= What you need to do =
Two lines below mark the span: the one containing "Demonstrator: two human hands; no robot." and the one containing "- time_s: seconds". Set down both, plus every line between, exactly as they stand, and nothing else.

== Segment start ==

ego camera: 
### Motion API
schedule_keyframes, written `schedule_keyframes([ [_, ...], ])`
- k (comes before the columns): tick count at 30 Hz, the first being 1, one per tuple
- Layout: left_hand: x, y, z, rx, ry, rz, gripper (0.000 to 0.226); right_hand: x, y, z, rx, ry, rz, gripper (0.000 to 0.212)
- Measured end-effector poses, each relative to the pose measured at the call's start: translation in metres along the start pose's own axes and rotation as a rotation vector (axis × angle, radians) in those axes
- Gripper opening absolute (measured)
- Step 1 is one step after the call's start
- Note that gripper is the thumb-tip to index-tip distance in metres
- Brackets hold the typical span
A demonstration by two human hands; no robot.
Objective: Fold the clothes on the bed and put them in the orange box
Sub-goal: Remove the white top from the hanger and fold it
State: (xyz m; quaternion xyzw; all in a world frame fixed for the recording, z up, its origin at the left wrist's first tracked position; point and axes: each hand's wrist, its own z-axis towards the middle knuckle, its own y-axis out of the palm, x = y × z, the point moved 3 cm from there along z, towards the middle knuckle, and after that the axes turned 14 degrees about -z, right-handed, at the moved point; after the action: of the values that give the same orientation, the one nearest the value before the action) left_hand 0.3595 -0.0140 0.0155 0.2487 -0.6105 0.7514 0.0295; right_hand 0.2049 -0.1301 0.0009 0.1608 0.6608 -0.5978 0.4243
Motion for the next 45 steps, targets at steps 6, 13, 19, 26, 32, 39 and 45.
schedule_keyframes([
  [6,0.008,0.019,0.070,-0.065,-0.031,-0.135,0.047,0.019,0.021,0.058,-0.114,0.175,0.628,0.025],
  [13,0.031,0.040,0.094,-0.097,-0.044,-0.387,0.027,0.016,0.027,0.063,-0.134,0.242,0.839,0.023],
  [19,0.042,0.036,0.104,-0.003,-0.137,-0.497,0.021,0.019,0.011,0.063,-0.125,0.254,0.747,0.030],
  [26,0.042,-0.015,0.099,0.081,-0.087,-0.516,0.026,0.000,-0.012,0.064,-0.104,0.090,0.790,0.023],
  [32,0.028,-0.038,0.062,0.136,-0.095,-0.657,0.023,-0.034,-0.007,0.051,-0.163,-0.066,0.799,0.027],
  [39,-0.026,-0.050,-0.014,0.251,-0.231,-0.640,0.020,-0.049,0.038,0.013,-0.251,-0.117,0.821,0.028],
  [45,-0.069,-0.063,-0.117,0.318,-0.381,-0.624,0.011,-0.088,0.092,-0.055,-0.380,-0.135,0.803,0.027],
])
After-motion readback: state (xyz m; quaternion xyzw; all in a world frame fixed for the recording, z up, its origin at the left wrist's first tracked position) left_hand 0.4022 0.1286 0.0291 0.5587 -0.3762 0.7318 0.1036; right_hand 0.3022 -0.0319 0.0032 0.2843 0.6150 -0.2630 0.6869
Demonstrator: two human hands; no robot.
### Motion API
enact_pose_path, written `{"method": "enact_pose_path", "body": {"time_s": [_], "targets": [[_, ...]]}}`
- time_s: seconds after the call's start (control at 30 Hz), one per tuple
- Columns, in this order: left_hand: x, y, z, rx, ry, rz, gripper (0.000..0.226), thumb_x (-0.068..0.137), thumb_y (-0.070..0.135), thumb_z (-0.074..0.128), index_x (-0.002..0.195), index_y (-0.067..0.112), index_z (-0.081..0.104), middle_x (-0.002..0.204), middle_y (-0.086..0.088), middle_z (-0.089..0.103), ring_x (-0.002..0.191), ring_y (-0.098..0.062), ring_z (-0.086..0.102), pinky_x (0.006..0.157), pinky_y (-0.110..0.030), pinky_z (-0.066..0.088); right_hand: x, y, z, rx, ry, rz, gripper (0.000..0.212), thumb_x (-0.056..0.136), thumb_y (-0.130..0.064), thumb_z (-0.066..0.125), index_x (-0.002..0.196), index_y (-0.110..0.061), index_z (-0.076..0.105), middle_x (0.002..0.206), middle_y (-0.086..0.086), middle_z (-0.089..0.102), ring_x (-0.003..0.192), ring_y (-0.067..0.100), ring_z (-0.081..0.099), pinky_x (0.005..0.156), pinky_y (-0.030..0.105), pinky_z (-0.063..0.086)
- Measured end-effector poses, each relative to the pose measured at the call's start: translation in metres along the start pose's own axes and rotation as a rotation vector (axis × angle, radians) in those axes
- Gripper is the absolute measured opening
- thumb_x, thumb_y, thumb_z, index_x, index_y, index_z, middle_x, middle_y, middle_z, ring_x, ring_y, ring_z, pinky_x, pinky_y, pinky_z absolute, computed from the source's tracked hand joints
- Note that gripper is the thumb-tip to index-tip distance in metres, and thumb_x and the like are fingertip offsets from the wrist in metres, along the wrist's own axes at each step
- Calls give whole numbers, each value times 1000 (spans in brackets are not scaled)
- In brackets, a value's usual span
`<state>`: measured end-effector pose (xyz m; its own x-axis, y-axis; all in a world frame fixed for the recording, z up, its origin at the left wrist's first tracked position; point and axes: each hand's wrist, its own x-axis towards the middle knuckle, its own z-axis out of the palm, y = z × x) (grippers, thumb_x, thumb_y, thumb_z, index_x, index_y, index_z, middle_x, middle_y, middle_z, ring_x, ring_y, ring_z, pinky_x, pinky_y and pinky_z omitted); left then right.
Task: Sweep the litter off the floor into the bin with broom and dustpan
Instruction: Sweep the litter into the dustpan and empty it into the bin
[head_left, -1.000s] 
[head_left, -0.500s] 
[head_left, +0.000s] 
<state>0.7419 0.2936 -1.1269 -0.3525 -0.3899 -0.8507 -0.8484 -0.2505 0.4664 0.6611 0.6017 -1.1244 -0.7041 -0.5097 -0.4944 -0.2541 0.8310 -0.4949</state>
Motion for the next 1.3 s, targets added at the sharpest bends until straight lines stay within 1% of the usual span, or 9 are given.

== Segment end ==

= Solution for this problem =
Demonstrator: two human hands; no robot.
### Motion API
enact_pose_path, written `{"method": "enact_pose_path", "body": {"time_s": [_], "targets": [[_, ...]]}}`
- time_s: seconds after the call's start (control at 30 Hz), one per tuple

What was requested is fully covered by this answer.